_WHAT IS NEEDED:_
Some lines below may hold the string "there". Count them and give only the total.

_DATA SECTION:_
========
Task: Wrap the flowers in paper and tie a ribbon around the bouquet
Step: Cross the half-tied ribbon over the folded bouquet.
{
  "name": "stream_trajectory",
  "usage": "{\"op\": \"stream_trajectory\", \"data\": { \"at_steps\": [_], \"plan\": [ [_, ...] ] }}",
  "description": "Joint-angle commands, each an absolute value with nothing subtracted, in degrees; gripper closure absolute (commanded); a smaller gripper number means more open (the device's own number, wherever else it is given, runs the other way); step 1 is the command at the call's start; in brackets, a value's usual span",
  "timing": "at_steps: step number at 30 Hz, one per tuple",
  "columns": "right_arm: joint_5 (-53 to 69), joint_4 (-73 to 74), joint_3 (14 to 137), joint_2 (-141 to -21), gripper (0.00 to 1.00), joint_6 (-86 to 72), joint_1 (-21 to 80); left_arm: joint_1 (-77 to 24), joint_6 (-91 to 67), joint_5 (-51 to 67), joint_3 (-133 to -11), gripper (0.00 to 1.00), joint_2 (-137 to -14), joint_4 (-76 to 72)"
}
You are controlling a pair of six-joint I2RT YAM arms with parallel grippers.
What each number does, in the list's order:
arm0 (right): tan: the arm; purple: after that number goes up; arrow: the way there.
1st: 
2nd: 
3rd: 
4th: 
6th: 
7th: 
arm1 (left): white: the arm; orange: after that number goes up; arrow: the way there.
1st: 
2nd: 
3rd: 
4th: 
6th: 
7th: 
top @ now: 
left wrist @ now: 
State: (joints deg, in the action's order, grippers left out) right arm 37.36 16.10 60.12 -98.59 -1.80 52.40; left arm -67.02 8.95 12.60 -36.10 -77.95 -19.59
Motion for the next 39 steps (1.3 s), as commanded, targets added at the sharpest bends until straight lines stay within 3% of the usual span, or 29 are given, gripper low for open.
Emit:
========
_REPLY:_
2